From the first line to the last, print the data exactly as it appears.

** DATA SHOWN follows **

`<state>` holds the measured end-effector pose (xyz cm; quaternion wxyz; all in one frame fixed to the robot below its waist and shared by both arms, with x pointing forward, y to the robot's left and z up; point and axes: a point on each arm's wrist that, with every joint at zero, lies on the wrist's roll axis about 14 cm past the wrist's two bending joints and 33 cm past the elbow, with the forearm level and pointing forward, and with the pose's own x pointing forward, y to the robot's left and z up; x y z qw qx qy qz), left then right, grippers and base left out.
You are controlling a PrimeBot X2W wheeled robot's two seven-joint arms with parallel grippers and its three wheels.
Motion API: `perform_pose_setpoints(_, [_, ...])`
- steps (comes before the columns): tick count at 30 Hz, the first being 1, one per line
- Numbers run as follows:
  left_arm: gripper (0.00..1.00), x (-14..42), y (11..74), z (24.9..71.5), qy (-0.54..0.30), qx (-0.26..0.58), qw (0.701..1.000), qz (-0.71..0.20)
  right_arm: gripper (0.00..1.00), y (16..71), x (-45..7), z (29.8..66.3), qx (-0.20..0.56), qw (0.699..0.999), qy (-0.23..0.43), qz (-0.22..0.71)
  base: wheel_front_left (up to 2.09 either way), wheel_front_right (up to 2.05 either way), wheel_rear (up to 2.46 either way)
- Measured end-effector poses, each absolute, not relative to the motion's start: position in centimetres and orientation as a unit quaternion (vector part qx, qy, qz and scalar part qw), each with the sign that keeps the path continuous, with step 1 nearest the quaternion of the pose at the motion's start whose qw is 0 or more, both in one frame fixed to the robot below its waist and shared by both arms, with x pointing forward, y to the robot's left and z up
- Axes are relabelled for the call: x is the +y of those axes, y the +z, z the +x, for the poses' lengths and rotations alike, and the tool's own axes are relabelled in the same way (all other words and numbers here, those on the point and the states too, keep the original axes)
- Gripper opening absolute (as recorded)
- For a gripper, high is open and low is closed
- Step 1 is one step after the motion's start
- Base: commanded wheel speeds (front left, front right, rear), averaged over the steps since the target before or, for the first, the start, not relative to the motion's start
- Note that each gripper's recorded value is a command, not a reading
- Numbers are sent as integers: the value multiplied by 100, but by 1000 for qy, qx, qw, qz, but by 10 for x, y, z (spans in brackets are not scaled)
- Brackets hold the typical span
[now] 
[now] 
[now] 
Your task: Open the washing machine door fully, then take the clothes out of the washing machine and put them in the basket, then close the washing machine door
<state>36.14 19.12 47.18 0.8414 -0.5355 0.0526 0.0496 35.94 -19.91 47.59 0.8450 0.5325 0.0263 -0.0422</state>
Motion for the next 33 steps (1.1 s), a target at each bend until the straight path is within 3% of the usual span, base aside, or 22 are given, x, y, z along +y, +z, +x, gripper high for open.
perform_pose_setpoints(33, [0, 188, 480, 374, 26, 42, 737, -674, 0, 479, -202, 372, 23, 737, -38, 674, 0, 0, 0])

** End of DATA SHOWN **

ANSWER:
`<state>` holds the measured end-effector pose (xyz cm; quaternion wxyz; all in one frame fixed to the robot below its waist and shared by both arms, with x pointing forward, y to the robot's left and z up; point and axes: a point on each arm's wrist that, with every joint at zero, lies on the wrist's roll axis about 14 cm past the wrist's two bending joints and 33 cm past the elbow, with the forearm level and pointing forward, and with the pose's own x pointing forward, y to the robot's left and z up; x y z qw qx qy qz), left then right, grippers and base left out.
You are controlling a PrimeBot X2W wheeled robot's two seven-joint arms with parallel grippers and its three wheels.
Motion API: `perform_pose_setpoints(_, [_, ...])`
- steps (comes before the columns): tick count at 30 Hz, the first being 1, one per line
- Numbers run as follows:
  left_arm: gripper (0.00..1.00), x (-14..42), y (11..74), z (24.9..71.5), qy (-0.54..0.30), qx (-0.26..0.58), qw (0.701..1.000), qz (-0.71..0.20)
  right_arm: gripper (0.00..1.00), y (16..71), x (-45..7), z (29.8..66.3), qx (-0.20..0.56), qw (0.699..0.999), qy (-0.23..0.43), qz (-0.22..0.71)
  base: wheel_front_left (up to 2.09 either way), wheel_front_right (up to 2.05 either way), wheel_rear (up to 2.46 either way)
- Measured end-effector poses, each absolute, not relative to the motion's start: position in centimetres and orientation as a unit quaternion (vector part qx, qy, qz and scalar part qw), each with the sign that keeps the path continuous, with step 1 nearest the quaternion of the pose at the motion's start whose qw is 0 or more, both in one frame fixed to the robot below its waist and shared by both arms, with x pointing forward, y to the robot's left and z up
- Axes are relabelled for the call: x is the +y of those axes, y the +z, z the +x, for the poses' lengths and rotations alike, and the tool's own axes are relabelled in the same way (all other words and numbers here, those on the point and the states too, keep the original axes)
- Gripper opening absolute (as recorded)
- For a gripper, high is open and low is closed
- Step 1 is one step after the motion's start
- Base: commanded wheel speeds (front left, front right, rear), averaged over the steps since the target before or, for the first, the start, not relative to the motion's start
- Note that each gripper's recorded value is a command, not a reading
- Numbers are sent as integers: the value multiplied by 100, but by 1000 for qy, qx, qw, qz, but by 10 for x, y, z (spans in brackets are not scaled)
- Brackets hold the typical span
[now] 
[now] 
[now] 
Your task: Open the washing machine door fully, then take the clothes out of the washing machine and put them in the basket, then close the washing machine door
<state>36.14 19.12 47.18 0.8414 -0.5355 0.0526 0.0496 35.94 -19.91 47.59 0.8450 0.5325 0.0263 -0.0422</state>
Motion for the next 33 steps (1.1 s), a target at each bend until the straight path is within 3% of the usual span, base aside, or 22 are given, x, y, z along +y, +z, +x, gripper high for open.
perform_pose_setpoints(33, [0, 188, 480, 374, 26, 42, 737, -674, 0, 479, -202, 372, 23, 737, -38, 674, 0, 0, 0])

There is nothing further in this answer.